Share

OKEZONE STORY: Gara-Gara Disodori Baki Bendera, Latief Hendraningrat Jadi Pengibar Merah Putih saat Proklamasi

Hantoro, Okezone · Sabtu 26 Agustus 2017 07:31 WIB
https: img.okezone.com content 2017 08 25 337 1763273 okezone-story-gara-gara-disodori-baki-bendera-latief-hendraningrat-jadi-pengibar-merah-putih-saat-proklamasi-mjvuAhRDNu.jpg Brigjen Latief Hendraningrat. (Foto: Ist)

KISAH di balik proklamasi kemerdekaan Republik Indonesia masih saja terungkap. Misalnya awal mula naskah proklamasi ditulis tangan hingga diketik untuk kemudian dibacakan Ir Soekarno, sampai lokasinya di Jalan Pegangsaan Timur Nomor 56 Jakarta Pusat yang kini sudah tidak ada.

Lalu kali ini Okezone coba mengungkapkan fakta sejarah unik tentang sosok salah satu petugas pengerek bendera pusaka merah putih saat proklamasi kemerdekaan. Ia adalah Brigjen TNI (Purn) Raden Mas Abdul Latief Hendraningrat. Pria asli Betawi ini diketahui lahir di Jatinegara, 15 Februari 1911. Latief merupakan putra dari Raden Mas Said Hendraningrat.

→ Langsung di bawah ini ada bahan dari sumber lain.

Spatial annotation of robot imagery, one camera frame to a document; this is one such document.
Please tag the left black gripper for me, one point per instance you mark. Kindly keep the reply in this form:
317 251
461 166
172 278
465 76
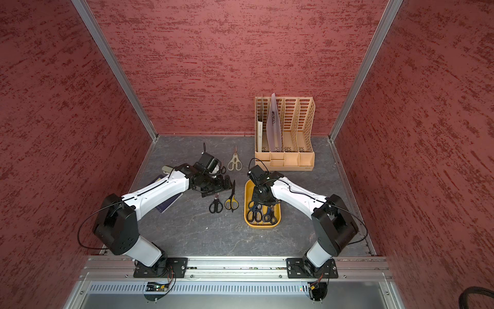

Latief Hendraningrat saat itu merupakan seorang cudanco (komandan kompi) pada Jakarta-syoo Dai Ichi Daidan pimpinan Kasman Singodimejo. Kisahnya bermula pada 17 Agustus 1945 pagi, ia mengatakan kepada sidokan (tentara Jepang yang mengawasi Daidan) bakal latihan di kota bersama rekan-rekannya.

Namun sebenarnya di Ibu Kota saat hari proklamasi, Latief berada di halaman rumah Jalan Pegangsaan Timur 56 untuk melakukan penjagaan. "Pikiran saya waktu itu memang tegang. Mata terus tertuju ke jalan besar melihat kemungkinan gangguan," ujar Latief, sebagaimana dikutip dari buku 'Seputar Proklamasi Kemerdekaan' yang disunting oleh Hendri F Isnaeni, Sabtu (26/8/2017).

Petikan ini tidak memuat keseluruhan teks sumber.